美容室D2C化粧品事業の成功ポイントと教訓
K社の事例から得られる成功ポイントと教訓を整理します。
| ポイント | 内容 |
| 1. サロンが最高のテストマーケティングの場 | 施術で商品を使い、リアルなフィードバックを得る。モニターテストのコストがほぼゼロ |
| 2. 「美容師が作った」ストーリーが最強の差別化 | 大手メーカーにはない「現場感」と「信頼性」がブランドの核 |
| 3. OEM活用で製造リスクを回避 | 自社工場を持たずOEMに製造委託。
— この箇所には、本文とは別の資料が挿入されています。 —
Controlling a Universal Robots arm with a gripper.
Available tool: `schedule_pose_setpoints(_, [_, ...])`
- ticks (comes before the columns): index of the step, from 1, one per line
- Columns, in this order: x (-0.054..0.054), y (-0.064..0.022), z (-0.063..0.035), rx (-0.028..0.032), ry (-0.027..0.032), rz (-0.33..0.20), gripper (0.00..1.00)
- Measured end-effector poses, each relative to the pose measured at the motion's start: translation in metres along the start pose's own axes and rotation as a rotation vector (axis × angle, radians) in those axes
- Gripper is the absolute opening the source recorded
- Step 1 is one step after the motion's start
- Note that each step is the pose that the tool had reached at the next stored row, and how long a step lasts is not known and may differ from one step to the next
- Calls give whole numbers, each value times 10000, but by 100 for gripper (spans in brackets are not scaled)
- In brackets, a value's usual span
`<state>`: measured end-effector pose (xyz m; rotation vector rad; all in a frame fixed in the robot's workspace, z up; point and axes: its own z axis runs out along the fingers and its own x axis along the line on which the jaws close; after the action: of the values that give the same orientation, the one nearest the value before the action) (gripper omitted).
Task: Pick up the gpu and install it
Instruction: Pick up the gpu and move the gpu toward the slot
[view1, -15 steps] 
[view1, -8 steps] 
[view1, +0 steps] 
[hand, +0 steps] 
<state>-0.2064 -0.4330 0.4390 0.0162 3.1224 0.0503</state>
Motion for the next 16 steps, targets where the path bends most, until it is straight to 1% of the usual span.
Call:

最小ロットから始めて在庫リスクを最小化 |
| 4. サブスクで安定収入を確保 | 単品購入だけでなく定期便を推進し、月次の安定収入を構築 |
| 5. サロンとECの相互送客 | サロン→EC、EC→サロンの双方向で顧客をつなぐ |
初期ロットの考え方
化粧品OEMの最小ロットは商品によりますが、一般的にシャンプーは500〜1,000本、スキンケアは300〜500本程度です。K社は最初のロットを各商品500本に抑え、売れ行きを見ながら2回目以降のロットを調整しました。在庫リスクを最小化するために「少量から始めて売れたら増産」が鉄則です。